Experimental Results and Conclusions

Two experiments are described by the authors which both provide satisfactory results.

The first experiment involves using two handheld cameras to explore an area. The exploration is done with and without collaborative SLAM. This is done to demonstrate inter-map loop closure which recognised feature locations from one camera on the second. With this it performed much more accurately compared to single agent SLAM.

The second more extensive experiment used 4 UAVs to map an outdoor garden patch. They use 4 AscTec Neo drones. This experiment demonstrated all parts of their system. Initially, all 4 drones operate on their own server maps. Map fusion occurs when drones intersect features and the drone trajectories can be seen to be rescaled. Eventually all drones intersect with one of the stored maps and a single map contains the locations of all the drones. On monitoring of map points communicated between drones, we see how processed MPs have been used successfully by other drones for localisation.

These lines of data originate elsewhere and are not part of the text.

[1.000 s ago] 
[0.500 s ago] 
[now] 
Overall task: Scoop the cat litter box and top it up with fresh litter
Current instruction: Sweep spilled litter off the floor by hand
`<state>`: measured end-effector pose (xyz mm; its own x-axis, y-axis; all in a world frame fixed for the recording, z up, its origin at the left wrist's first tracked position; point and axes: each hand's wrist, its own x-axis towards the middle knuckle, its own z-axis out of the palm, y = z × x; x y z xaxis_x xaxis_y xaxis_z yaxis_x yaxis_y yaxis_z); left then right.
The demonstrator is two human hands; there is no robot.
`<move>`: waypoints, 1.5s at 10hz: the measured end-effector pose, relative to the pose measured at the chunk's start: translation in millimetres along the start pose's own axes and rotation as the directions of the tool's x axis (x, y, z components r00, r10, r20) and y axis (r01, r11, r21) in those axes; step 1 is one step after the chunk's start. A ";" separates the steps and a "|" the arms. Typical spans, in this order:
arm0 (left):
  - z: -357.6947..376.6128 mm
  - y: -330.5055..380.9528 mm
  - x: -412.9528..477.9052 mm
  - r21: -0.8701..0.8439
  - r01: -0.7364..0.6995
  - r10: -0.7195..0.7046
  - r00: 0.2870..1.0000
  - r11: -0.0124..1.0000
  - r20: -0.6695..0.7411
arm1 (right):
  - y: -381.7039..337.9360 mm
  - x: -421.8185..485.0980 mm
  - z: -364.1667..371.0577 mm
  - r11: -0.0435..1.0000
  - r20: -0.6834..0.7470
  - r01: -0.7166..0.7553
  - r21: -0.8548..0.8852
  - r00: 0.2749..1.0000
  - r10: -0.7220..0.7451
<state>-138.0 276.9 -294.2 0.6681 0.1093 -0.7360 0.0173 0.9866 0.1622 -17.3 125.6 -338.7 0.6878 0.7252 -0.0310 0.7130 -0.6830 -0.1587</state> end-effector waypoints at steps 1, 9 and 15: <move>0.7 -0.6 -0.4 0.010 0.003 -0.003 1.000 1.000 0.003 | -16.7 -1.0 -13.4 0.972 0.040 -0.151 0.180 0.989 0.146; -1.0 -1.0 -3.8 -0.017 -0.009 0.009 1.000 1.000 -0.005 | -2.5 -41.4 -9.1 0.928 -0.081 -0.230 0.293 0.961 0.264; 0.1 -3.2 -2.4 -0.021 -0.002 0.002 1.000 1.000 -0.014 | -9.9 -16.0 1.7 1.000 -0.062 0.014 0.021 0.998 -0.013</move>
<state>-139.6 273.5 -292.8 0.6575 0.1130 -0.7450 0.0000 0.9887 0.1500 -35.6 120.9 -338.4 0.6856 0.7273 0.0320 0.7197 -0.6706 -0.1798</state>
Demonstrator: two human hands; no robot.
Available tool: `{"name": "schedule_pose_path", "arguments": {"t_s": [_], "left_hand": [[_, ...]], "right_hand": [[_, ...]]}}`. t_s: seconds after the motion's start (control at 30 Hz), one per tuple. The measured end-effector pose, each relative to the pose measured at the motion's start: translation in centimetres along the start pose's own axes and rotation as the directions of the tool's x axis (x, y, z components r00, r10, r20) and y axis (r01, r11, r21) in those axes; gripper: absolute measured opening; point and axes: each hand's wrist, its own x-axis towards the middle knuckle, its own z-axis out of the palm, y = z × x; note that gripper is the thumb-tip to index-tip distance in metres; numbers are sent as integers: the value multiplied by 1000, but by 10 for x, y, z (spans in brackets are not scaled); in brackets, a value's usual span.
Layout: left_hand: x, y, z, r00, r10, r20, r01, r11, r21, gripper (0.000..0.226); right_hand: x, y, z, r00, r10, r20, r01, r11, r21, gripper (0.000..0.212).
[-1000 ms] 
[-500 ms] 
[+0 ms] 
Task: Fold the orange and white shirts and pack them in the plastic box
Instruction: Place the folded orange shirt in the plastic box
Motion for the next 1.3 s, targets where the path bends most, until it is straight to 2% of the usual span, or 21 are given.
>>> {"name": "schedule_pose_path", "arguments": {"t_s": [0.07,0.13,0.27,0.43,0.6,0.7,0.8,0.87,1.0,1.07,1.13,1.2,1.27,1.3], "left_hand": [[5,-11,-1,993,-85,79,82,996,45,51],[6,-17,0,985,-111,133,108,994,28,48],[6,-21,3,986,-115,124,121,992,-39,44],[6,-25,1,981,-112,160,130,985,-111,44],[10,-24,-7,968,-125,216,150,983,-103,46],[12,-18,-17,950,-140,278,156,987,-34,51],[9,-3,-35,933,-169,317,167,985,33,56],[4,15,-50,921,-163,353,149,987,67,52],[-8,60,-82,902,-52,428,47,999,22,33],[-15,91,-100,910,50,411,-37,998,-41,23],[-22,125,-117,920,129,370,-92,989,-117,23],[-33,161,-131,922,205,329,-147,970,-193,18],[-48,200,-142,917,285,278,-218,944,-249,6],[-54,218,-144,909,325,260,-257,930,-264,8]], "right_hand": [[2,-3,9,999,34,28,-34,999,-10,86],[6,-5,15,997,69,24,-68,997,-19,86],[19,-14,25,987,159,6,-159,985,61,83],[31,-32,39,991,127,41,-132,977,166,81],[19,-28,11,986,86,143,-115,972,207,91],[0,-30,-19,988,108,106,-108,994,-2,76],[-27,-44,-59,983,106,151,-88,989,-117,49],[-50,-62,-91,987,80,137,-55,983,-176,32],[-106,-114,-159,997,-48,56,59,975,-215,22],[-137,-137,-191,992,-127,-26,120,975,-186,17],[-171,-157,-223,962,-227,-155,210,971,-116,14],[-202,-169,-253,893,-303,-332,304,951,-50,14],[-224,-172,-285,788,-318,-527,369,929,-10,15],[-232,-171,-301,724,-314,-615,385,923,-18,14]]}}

During the experiment, timings were also made to assess the scalability of the system. The input stream rate for each drone is constant. The communications time is seen to increases slowly with the number of agents and a note is made at the heavy communications after a BA step.

Paper Review

I am very interested in the topic of both SLAM and Multi-agent systems and as so found this paper incredibly interesting. The client-server methodology seems robust and is a logical extension of some of the previous works mentioned in their related works section. A lot of care is taken in the explanations within the methodology which are clear and concise and succinctly convey some of the complex ideas within their system. I felt that most of the required theoretical details were there, but it would have been better to be more consistent at including specific technologies or data structures to make it possible to reproduce the system. For instance specifying the type of KF Database (ferns?, heaps etc.) and the method of generating the transformation matrix within map fusion was not mentioned, whereas the SLAM method and Bundle adjustment methods were.

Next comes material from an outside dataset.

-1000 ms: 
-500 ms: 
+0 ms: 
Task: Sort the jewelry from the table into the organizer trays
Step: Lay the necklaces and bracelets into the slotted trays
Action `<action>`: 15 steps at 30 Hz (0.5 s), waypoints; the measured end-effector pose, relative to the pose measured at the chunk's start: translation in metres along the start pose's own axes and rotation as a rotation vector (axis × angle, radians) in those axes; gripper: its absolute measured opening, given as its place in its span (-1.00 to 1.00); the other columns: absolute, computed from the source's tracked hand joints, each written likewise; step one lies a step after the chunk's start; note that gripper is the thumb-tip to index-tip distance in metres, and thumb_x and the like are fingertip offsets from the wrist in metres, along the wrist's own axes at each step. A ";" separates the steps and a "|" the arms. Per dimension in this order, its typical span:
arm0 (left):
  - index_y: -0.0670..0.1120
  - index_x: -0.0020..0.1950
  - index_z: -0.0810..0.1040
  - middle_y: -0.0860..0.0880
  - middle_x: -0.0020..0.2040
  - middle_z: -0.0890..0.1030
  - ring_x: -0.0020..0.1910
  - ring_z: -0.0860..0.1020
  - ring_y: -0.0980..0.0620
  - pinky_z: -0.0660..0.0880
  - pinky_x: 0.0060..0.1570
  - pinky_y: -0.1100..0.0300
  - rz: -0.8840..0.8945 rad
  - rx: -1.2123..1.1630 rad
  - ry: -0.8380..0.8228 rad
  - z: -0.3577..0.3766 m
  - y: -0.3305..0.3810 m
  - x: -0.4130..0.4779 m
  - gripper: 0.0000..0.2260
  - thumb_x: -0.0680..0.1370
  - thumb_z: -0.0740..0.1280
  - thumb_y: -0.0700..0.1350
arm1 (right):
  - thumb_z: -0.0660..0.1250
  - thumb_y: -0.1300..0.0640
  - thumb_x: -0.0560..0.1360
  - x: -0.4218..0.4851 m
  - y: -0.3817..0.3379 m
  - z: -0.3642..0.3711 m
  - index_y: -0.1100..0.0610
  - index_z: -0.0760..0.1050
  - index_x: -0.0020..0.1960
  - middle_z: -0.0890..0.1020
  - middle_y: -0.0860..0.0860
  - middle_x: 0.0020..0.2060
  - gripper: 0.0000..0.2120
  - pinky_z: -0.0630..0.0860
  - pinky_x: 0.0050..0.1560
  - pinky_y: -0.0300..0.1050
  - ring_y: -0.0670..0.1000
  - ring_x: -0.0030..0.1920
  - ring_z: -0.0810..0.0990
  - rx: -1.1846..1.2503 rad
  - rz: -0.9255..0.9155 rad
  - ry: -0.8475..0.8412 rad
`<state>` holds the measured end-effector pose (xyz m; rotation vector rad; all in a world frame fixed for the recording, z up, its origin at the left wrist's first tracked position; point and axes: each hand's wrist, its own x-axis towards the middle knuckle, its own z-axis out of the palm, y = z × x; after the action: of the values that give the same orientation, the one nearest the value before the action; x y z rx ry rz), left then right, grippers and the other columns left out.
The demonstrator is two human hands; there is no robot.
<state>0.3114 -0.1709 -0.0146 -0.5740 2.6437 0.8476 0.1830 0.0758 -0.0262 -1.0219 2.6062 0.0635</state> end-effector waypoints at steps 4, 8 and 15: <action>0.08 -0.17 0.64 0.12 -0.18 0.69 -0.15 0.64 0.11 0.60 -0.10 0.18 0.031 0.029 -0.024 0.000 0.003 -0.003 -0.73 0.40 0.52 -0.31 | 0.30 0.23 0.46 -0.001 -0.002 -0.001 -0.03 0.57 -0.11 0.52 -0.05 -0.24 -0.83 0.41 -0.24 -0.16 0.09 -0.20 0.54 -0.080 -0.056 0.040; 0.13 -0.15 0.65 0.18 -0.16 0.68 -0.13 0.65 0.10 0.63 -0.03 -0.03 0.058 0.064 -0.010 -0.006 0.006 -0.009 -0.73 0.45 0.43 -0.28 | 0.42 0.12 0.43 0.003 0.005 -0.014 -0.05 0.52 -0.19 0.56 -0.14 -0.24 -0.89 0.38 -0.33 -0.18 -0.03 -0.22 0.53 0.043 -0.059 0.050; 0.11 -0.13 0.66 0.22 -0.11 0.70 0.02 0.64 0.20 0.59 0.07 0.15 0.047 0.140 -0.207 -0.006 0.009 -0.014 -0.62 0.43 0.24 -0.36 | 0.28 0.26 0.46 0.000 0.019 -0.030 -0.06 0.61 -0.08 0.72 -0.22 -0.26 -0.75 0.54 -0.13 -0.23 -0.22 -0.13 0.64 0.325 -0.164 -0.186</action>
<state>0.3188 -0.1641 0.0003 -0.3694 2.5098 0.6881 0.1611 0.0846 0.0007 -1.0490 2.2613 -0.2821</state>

In terms of experimentation, I felt the experiments provided were mostly sufficient at convincing me that the collaborative method did work and is a useful addition over single agent SLAM. However I felt it lacked direct quantitative comparison between collaborative and single-agent, primarily replying on a single qualitative trial. In the outdoor scenario, it would have been interesting to see the performance in other locations as well as potentially on 3D structures to determine the effectiveness and limits of the system. In their scaling analysis, the results provided were useful, but I would have preferred a full time analysis to know the full performance of the system. I did feel that the BA comparison however, was superfluous as BA is the same regardless of single or multi-agent SLAM and the results echo those of other papers.

Overall, despite some of the shortcomings, I did enjoy reading the paper and I find the results were incredibly promising with plenty of future research direction. It was well structured and well written while providing a decent explanation and analysis of their methodology and results. I would recommend this paper to those who are looking for the state-of-the-art in what is capable with multi-agent systems.